Fuera de serie
Señor director:
Voy los domingos a la misa de las 7: 30 a.m., me gusta esa hora porque generalmente la oficia el párroco (omito su nombre y el de la parroquia porque abundan los maledicentes en este gobierno del PLD) y sus homilías son muy buenas, lo mismo digo de los cánticos, generalmente encabezado por un cantantazo.
El domingo 04/06/2017 la misa fue fuera de serie, pues el cura también aludió al flagelo perverso de la corrupción, que está corroyendo los cimientos éticos y morales de nuestra sociedad. Lo que dijo, muy bien les encaja a los que mandan y administran el erario como si fuera de su propiedad, y hacen mañoserías que mayormente afectan a los pobres.
Las desgracias de estos las pueden testimoniar muchos curas, que oyen sus lamentos y luego hacen malabares para resolverles algunas necesidades básicas. Los verdugos de los menesterosos quieren silencio cómplice, pero difícilmente se les dé pues abundan las personas que sumadas a muchos sacerdotes no se transan con lo mal hecho.
Algunos creemos que, es una esperanza inútil esperar reacciones favorables en el gobierno respecto a que se combata la impunidad y la corrupción, y la muestra más fehaciente es el artículo del ex presidente (que más sabe conceptualizar del país) “Odebrecht y el combate a la corrupción” su artículo es extenso pero es bueno destacar un pedacito: “La corrupción a lo largo del tiempo ha sido un elemento intrínseco de la vida pública en la República Dominicana, así como en mayor medida, en la generalidad de los países de América Latina”.
Es obvio que entiende que aquí todos somos mañosos, lo cual es una falacia demasiado ofensiva, para muchos que nunca les hemos puestos la mano a lo ajeno.

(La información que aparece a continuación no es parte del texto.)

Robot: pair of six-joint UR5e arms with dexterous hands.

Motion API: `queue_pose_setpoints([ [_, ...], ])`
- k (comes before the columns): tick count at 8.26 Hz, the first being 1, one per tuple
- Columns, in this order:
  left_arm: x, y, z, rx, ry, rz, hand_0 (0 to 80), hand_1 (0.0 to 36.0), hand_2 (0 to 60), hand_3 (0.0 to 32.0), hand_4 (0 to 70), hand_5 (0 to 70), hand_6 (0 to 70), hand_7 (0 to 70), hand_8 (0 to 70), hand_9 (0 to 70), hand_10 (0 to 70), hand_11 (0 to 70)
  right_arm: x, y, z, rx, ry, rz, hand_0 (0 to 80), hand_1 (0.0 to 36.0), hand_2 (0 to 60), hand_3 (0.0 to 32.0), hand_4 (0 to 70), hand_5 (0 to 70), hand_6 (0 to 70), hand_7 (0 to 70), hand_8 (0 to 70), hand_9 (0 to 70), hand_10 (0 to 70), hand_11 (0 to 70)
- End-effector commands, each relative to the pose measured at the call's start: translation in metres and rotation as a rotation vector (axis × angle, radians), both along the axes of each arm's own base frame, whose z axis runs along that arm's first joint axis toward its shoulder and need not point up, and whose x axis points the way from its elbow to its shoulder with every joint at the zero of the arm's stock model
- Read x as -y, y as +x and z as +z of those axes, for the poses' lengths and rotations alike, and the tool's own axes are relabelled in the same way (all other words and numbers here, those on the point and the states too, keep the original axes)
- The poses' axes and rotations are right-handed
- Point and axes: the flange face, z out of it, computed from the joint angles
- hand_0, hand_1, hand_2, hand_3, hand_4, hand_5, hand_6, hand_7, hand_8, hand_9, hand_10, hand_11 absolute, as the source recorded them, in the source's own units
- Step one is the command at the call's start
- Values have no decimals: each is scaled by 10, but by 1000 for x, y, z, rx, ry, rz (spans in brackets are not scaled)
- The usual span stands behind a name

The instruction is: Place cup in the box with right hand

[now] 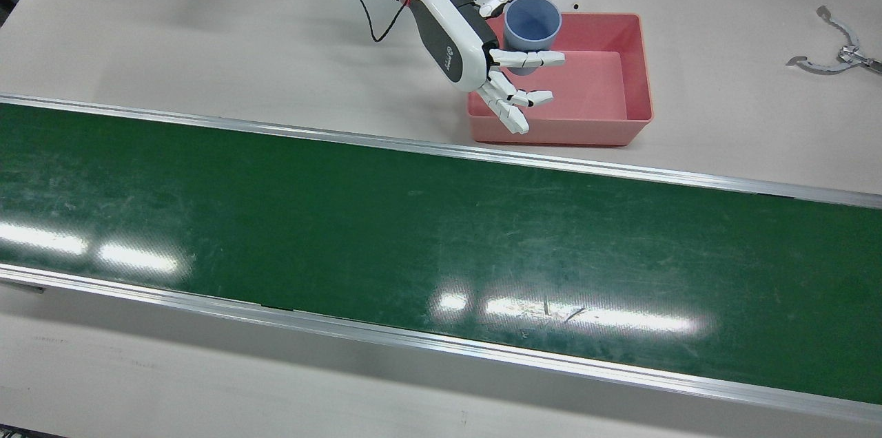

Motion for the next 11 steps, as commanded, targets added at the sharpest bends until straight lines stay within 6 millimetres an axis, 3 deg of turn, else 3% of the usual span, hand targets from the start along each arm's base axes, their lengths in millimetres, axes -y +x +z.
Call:
queue_pose_setpoints([
  [1,0,0,0,0,-1,1,0,0,0,0,0,0,0,0,0,0,0,0,-6,-4,1,-3,1,-13,601,330,493,0,263,84,64,203,2,26,8,42],
  [2,0,0,0,0,-1,1,0,0,0,0,0,0,0,0,0,0,0,0,-9,-6,1,-4,0,-21,634,235,22,0,219,73,55,203,1,26,6,37],
  [3,0,0,0,0,0,1,0,0,0,0,0,0,0,0,0,0,0,0,-12,-7,1,-4,0,-25,606,198,0,12,174,65,41,192,0,24,6,34],
  [4,0,0,0,0,0,1,0,0,0,0,0,0,0,0,0,0,0,0,-13,-7,3,-6,-2,-28,586,178,0,72,153,60,33,183,0,22,5,32],
  [5,0,0,0,0,0,1,0,0,0,0,0,0,0,0,0,0,0,0,-15,-7,2,-3,-1,-31,581,187,0,100,137,60,29,175,0,21,4,30],
  [7,0,-1,0,0,0,-1,0,0,0,0,0,0,0,0,0,0,0,0,-18,-9,3,-4,-1,-38,563,170,0,114,134,55,26,172,0,20,3,28],
  [9,0,0,0,0,0,1,0,0,0,0,0,0,0,0,0,0,0,0,-19,-8,1,3,-1,-41,560,167,0,98,140,54,28,174,0,20,8,34],
  [10,0,-1,0,0,0,-1,0,0,0,0,0,0,0,0,0,0,0,0,-13,-2,-2,13,-2,-28,555,169,0,110,135,54,27,175,0,21,8,34],
  [11,0,0,0,0,0,1,0,0,0,0,0,0,0,0,0,0,0,0,11,14,-5,21,-1,28,556,171,0,104,139,54,27,174,0,20,6,32],
])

Soslayó quizás adrede que en los países aludidos los poderes no están solo en manos de los que gobiernan y la permisividad con los corruptos no es ni asomo de cómo se actúa aquí. Hay corruptos del partido a quienes les archivan los expedientes, por eso no hay ni un solo preso.
No debió soslayar, que en esta selva virgen la justicia generalmente solo funciona con los rateros de poca monta, de estos están rellenas nuestras cárceles. Es verdad que en los gobiernos del PLD, se han hecho muchas contribuciones legales, pero si acaso las aplican es a quienes no son sus acólitos, entonces para muchos dominicanos esos aportes son tres cosas, nada, nada y nada, y el autor del artículo ofensivo sabe que, si así no fuera la corrupción no nos estuviera tragando con todo y ropa.